**Task brief**
Which of the lines in the data mention the string "camera"? List them all.

Data entries:
☆ ☆ ☆ ☆

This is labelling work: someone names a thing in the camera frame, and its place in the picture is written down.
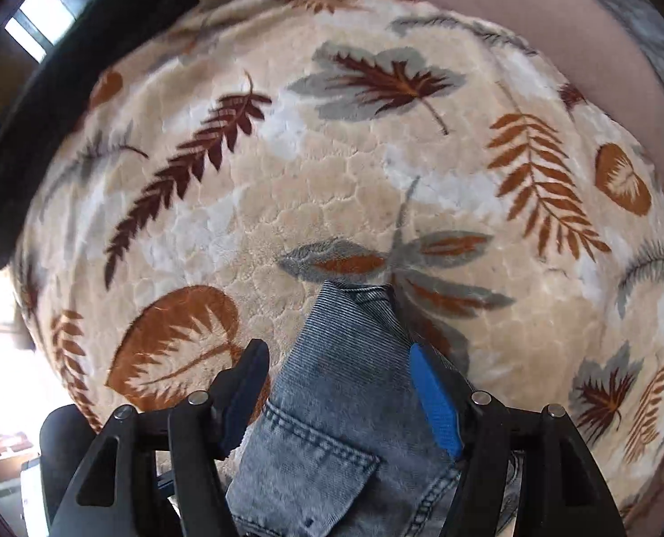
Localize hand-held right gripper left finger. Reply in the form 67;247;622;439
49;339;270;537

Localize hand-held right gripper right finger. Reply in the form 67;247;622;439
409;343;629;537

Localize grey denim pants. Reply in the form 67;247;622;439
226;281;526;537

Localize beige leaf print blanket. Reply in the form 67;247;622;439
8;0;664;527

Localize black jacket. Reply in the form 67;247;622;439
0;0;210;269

☆ ☆ ☆ ☆

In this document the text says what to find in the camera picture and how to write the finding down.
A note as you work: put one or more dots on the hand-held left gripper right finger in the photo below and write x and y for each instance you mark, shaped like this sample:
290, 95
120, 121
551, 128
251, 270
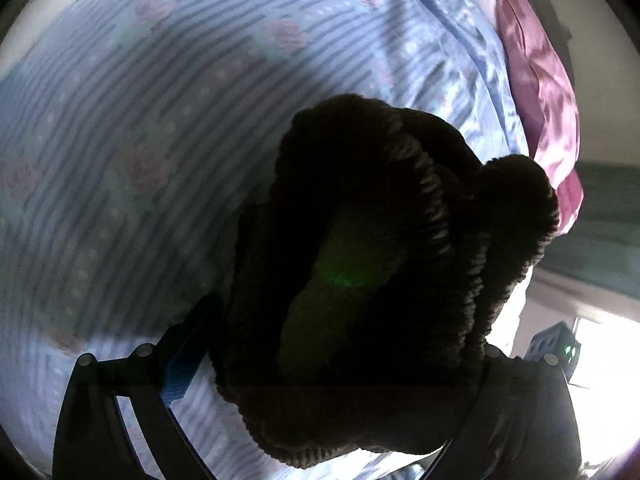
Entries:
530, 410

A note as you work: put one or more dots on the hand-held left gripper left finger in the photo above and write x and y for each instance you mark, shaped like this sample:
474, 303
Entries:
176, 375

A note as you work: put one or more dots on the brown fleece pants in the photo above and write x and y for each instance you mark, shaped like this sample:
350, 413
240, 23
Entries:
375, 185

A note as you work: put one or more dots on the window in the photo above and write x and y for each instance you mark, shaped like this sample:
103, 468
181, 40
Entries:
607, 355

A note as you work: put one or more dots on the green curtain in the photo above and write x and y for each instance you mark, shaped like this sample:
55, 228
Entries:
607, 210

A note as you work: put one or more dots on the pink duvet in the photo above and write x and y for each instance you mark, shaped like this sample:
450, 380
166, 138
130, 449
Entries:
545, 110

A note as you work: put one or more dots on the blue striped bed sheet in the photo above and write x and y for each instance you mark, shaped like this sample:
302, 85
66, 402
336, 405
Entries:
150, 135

☆ ☆ ☆ ☆

**Solution**
This is labelling work: someone names a thing in the camera frame, and its place in the picture is written down.
In this document the text says what to find in the camera picture and how to write the finding down.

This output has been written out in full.